1 2 Previous Next 23 Replies Latest reply on Mar 14, 2008 11:08 AM by Sohil Bhavsar Go to original post
      • 15. Re: Using Oracle Text with Apex
        VANJ
        roll your own SNIPPET procedure using the offsets returned by CTX_DOC.HIGHLIGHT

        Hm, maybe I am being dense, but I don't see how that can be done. Mind giving me another nudge in the right direction? Thanks!

        [Ideally, I would display those snippets right on the main search results page itself, search engine style]
        • 16. Re: Using Oracle Text with Apex
          dccase
          I haven't tried this, so you're on your own...

          The output of CTX_DOC.HIGHLIGHT is a list of offsets (starting and ending positions) of the search results in your document.

          You could probably loop through those offsets and grab a chunk of text starting X characters before and Y characters after each match.

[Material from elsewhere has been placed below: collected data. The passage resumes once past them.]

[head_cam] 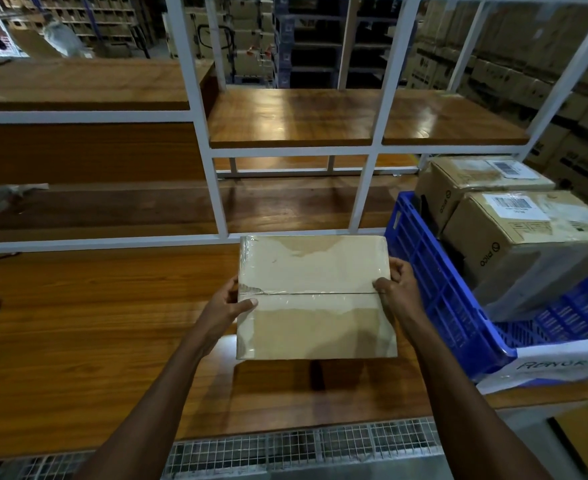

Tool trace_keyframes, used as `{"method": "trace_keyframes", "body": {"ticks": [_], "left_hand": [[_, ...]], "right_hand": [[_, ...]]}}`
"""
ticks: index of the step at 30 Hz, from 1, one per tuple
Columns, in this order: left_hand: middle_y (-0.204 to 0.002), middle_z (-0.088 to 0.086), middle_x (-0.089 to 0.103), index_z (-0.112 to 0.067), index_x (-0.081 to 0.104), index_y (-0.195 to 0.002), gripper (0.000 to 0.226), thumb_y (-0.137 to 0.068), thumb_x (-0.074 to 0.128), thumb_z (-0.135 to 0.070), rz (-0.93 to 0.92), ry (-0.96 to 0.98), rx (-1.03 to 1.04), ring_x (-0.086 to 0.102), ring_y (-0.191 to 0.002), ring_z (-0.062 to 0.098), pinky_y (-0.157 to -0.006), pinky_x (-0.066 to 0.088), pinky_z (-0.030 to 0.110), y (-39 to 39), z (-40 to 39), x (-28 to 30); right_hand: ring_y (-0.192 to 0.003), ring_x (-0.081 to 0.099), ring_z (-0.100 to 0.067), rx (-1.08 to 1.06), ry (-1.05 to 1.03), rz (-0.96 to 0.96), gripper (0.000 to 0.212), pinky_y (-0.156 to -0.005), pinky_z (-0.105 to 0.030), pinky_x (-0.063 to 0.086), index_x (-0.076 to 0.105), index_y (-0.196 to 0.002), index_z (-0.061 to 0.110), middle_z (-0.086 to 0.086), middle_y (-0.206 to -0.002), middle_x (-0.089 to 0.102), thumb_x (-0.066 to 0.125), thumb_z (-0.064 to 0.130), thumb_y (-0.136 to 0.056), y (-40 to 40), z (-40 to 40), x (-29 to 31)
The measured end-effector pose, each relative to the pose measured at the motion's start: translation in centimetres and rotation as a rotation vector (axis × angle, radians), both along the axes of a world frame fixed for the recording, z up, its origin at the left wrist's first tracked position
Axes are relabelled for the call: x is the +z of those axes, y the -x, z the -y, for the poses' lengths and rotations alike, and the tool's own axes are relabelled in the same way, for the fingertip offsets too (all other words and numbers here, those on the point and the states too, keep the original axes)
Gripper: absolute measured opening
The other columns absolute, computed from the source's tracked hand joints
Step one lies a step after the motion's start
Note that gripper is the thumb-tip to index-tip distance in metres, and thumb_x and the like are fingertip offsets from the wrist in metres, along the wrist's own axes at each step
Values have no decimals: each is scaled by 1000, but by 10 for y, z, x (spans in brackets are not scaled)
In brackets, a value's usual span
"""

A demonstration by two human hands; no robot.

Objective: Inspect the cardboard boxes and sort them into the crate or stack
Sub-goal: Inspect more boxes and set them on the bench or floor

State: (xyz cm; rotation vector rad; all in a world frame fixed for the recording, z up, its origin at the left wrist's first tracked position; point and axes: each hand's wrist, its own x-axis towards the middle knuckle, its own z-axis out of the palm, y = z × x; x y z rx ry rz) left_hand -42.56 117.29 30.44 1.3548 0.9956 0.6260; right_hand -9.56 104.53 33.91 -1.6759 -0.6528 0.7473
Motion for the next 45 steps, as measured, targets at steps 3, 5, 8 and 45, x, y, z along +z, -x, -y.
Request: {"method": "trace_keyframes", "body": {"ticks": [3, 5, 8, 45], "left_hand": [[-130, 4, 64, -28, 41, -151, 71, -90, 76, -32, -26, 15, 107, 67, -114, 27, -88, 60, 47, -10, -2, -5], [-125, 5, 65, -25, 43, -148, 62, -93, 73, -32, -42, 32, 170, 69, -108, 28, -86, 60, 48, -16, -4, -7], [-121, 8, 69, -19, 49, -142, 50, -97, 69, -29, -32, 71, 227, 72, -101, 26, -82, 61, 46, -24, -7, -13], [-133, -4, 63, -44, 35, -153, 43, -111, 34, -45, -116, 189, 50, 61, -111, 15, -81, 49, 35, -111, -57, -2]], "right_hand": [[-110, 63, -14, -11, 35, 36, 45, -96, -44, 54, 50, -128, 28, 2, -130, 61, 69, 10, -92, -4, -11, -6], [-113, 63, -18, 7, 66, 50, 46, -98, -47, 55, 55, -132, 30, 5, -128, 62, 69, 12, -92, -6, -17, -7], [-108, 65, -19, 34, 120, 17, 48, -97, -48, 56, 59, -137, 28, 5, -122, 66, 65, 12, -93, -9, -26, -9], [-91, 72, -21, -38, 249, -54, 23, -66, -34, 56, 71, -108, 37, -2, -110, 74, 52, 25, -105, -80, -92, -23]]}}
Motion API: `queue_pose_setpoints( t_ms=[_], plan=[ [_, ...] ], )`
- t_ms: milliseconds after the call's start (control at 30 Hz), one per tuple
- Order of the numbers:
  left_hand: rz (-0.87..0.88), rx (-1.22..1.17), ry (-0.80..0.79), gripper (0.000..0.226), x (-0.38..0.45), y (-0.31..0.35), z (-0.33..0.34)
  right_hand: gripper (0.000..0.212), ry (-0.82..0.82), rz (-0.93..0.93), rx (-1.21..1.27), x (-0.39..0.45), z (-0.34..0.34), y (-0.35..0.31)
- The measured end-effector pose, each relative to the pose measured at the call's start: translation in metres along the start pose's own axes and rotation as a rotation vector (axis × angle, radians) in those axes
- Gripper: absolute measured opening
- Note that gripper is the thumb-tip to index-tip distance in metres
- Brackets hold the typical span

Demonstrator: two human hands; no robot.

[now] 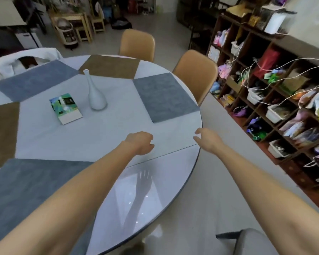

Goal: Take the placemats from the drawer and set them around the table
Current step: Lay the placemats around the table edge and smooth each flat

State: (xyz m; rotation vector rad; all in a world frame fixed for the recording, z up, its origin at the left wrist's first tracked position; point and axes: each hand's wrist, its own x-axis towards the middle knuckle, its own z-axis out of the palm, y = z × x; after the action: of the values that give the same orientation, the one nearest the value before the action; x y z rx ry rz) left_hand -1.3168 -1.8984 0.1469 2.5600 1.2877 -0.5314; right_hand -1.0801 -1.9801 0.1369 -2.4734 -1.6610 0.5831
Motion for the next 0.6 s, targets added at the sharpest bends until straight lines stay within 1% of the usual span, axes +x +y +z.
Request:
queue_pose_setpoints(
  t_ms=[133, 267, 333, 433, 533, 600],
  plan=[
    [-0.063, -0.004, -0.004, 0.047, 0.055, -0.021, -0.013, 0.042, -0.044, -0.079, -0.065, 0.071, -0.004, 0.005],
    [-0.120, -0.080, 0.008, 0.050, 0.127, -0.034, -0.025, 0.045, -0.103, -0.073, -0.128, 0.136, -0.006, 0.021],
    [-0.113, -0.098, -0.011, 0.051, 0.156, -0.031, -0.029, 0.046, -0.144, -0.082, -0.171, 0.167, -0.012, 0.030],
    [-0.101, -0.119, 0.010, 0.050, 0.196, -0.026, -0.035, 0.046, -0.160, -0.100, -0.194, 0.215, -0.026, 0.043],
    [-0.121, -0.143, -0.003, 0.045, 0.228, -0.022, -0.039, 0.048, -0.211, -0.170, -0.198, 0.258, -0.034, 0.051],
    [-0.142, -0.163, -0.021, 0.047, 0.250, -0.019, -0.038, 0.047, -0.237, -0.239, -0.251, 0.287, -0.035, 0.054]
  ],
)
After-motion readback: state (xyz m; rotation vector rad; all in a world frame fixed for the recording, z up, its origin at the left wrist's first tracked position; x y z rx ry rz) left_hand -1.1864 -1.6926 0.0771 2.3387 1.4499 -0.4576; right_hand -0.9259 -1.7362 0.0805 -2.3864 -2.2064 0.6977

          SUBSTR can work on CLOB's in 9i.
          • 17. Re: Using Oracle Text with Apex
            Dimitri Gielis
            This thread was spotted to be included in the weekly APEX forum wrap-up.
            (in the most interesting topics part)

            Thanks,
            Dimitri
            -- APEX Forum wrap-up --
            @ http://dgielis.blogspot.com/search/label/apex%20forum
            • 18. Re: Using Oracle Text with Apex
              VANJ
              Just for completeness (and since Oracle Text introduced the ctx_doc.snippet function in 10g), here is a DIY version of the function for use in pre-10g versions.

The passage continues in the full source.